Gerlach, P., Schuller, J. M., Bonneau, F., Basquin, J., Reichelt, P., Falk, S., et al. (2018). Distinct and evolutionary conserved structural features of the human nuclear exosome complex. eLife, 7: e38686. doi:10.7554/eLife.38686.

Zitierlink: https://hdl.handle.net/21.11116/0000-0001-F933-D

Zusammenfassung

The nuclear RNA exosome complex mediates the processing of structured RNAs and the decay of aberrant non-coding RNAs, an important function particularly in human cells. Most mechanistic studies to date have focused on the yeast system. Here, we reconstituted and studied the properties of a recombinant 14-subunit human nuclear exosome complex. In biochemical assays, the human exosome embeds a longer RNA channel than its yeast counterpart.
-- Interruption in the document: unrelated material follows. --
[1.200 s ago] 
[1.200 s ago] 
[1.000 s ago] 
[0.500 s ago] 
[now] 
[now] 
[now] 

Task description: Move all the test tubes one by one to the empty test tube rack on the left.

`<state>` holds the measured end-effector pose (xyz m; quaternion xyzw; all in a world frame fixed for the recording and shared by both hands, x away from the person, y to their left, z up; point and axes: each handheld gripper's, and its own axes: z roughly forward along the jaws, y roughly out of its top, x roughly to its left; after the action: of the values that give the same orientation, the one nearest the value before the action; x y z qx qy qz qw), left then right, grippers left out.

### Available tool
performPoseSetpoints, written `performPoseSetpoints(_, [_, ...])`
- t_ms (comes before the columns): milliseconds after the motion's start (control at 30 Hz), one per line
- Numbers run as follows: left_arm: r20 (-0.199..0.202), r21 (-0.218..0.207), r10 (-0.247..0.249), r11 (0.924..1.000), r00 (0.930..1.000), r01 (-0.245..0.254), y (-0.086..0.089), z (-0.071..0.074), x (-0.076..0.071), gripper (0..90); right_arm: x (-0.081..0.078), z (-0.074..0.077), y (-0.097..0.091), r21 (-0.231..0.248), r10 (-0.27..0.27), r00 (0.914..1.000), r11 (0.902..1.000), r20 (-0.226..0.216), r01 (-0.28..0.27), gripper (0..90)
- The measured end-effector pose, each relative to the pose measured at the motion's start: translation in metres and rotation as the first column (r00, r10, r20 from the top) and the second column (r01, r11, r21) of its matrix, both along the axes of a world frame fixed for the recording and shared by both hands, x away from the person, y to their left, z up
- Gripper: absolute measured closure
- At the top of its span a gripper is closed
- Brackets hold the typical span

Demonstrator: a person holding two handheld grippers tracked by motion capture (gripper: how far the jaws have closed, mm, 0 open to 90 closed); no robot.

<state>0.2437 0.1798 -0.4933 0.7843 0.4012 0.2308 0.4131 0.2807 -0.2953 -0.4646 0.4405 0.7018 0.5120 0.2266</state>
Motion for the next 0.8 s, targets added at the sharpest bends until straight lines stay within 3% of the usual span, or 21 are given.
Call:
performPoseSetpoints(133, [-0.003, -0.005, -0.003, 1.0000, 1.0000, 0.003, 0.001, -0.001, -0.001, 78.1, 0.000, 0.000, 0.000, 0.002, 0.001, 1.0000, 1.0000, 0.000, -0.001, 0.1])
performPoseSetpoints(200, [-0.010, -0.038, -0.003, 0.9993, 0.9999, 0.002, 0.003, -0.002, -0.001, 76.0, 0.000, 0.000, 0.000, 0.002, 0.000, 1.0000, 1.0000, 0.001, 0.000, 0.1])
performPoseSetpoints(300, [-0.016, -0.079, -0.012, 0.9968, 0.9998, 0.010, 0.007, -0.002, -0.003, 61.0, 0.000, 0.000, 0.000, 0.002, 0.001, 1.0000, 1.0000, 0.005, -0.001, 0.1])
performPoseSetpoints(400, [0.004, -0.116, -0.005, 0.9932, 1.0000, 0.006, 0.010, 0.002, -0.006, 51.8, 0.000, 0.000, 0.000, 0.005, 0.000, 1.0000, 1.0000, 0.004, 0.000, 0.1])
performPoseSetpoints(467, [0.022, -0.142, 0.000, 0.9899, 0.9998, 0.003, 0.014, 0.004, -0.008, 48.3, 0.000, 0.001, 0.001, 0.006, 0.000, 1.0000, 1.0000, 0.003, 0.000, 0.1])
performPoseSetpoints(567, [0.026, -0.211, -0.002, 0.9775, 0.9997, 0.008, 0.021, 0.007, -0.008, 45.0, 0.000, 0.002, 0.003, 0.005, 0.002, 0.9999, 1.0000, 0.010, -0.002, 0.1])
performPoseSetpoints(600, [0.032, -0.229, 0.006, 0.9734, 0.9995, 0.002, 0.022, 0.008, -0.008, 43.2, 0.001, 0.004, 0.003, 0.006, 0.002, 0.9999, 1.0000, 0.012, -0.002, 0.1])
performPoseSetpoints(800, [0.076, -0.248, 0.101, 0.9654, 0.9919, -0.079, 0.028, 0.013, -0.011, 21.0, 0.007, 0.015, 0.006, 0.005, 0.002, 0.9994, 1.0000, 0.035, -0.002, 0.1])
The 3.8 angstrom resolution cryo-EM structure of the core complex bound to a single-stranded RNA reveals that the RNA channel path is formed by two distinct features of the hDIS3 exoribonuclease: an open conformation and a domain organization more similar to bacterial RNase II than to yeast Rrp44. The cryo-EM structure of the holo-complex shows how obligate nuclear cofactors position the hMTR4 helicase at the entrance of the core complex, suggesting a striking structural conservation from lower to higher eukaryotes.